## Data for the task
· · · · ·
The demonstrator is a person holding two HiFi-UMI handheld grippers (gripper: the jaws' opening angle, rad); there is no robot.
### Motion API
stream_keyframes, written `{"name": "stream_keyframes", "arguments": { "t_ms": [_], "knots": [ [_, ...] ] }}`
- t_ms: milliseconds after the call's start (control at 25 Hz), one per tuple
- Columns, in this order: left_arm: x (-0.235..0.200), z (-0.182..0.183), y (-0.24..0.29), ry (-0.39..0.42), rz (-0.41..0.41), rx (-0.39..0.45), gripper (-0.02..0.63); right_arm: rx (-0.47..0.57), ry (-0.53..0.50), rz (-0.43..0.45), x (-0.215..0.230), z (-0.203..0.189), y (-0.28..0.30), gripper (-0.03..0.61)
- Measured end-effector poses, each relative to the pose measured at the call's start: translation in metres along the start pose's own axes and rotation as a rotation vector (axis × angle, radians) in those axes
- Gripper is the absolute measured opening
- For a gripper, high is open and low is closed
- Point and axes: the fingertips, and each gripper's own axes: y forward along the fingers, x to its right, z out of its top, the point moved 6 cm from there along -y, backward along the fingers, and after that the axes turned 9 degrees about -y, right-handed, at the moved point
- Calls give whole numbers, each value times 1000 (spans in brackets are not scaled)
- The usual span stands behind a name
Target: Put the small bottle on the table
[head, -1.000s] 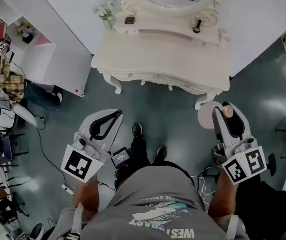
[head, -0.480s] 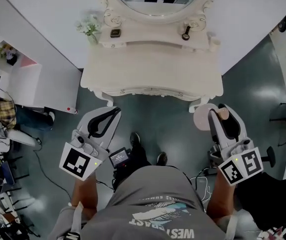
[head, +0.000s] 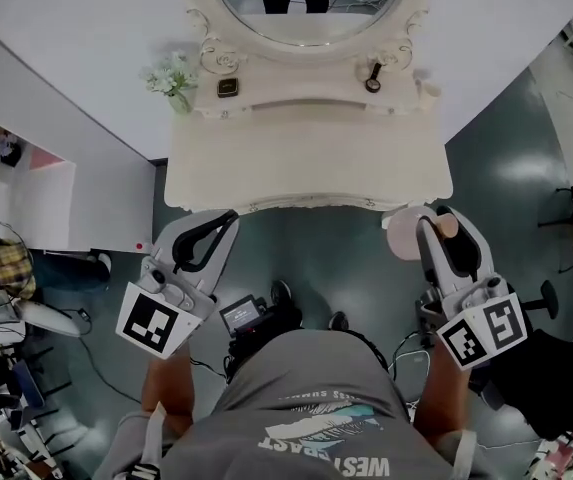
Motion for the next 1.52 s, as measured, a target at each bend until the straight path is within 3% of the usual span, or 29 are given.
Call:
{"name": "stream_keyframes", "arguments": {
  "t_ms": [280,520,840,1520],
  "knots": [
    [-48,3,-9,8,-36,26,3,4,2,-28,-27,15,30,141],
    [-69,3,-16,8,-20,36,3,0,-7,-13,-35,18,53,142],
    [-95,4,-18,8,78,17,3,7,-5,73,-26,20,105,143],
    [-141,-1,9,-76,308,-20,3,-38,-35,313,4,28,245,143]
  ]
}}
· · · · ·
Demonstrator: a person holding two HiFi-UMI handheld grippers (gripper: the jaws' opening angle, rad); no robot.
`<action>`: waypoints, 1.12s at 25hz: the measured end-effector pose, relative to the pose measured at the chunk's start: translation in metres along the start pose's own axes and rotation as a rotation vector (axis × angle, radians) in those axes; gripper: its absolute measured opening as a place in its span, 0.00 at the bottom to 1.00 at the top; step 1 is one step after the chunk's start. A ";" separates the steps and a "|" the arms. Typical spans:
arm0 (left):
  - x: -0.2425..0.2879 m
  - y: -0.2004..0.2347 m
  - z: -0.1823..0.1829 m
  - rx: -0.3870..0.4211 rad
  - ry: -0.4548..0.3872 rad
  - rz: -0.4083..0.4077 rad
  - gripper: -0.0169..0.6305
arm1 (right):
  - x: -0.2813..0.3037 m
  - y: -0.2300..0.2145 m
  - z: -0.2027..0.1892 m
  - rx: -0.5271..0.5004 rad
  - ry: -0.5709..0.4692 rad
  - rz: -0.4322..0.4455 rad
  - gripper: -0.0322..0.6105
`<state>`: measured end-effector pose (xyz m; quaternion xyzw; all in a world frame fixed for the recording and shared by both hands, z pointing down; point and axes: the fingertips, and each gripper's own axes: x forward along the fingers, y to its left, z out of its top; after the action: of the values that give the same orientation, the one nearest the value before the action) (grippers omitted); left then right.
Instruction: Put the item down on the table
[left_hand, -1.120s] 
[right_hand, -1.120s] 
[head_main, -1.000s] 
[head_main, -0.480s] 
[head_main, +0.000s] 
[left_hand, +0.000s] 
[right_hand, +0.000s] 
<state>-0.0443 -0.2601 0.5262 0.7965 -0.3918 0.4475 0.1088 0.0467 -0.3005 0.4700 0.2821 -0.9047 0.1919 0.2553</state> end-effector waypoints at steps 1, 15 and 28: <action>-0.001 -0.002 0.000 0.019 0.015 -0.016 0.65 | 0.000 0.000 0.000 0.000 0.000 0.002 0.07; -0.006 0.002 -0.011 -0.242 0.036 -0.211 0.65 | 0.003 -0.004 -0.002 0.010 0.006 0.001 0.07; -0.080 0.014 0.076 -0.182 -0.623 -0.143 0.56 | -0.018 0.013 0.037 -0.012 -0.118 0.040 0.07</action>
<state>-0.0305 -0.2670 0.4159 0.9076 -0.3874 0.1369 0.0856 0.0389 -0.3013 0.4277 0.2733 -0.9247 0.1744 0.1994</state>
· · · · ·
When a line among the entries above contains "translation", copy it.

- Measured end-effector poses, each relative to the pose measured at the call's start: translation in metres along the start pose's own axes and rotation as a rotation vector (axis × angle, radians) in those axes
`<action>`: waypoints, 1.12s at 25hz: the measured end-effector pose, relative to the pose measured at the chunk's start: translation in metres along the start pose's own axes and rotation as a rotation vector (axis × angle, radians) in those axes; gripper: its absolute measured opening as a place in its span, 0.00 at the bottom to 1.00 at the top; step 1 is one step after the chunk's start. A ";" separates the steps and a "|" the arms. Typical spans:

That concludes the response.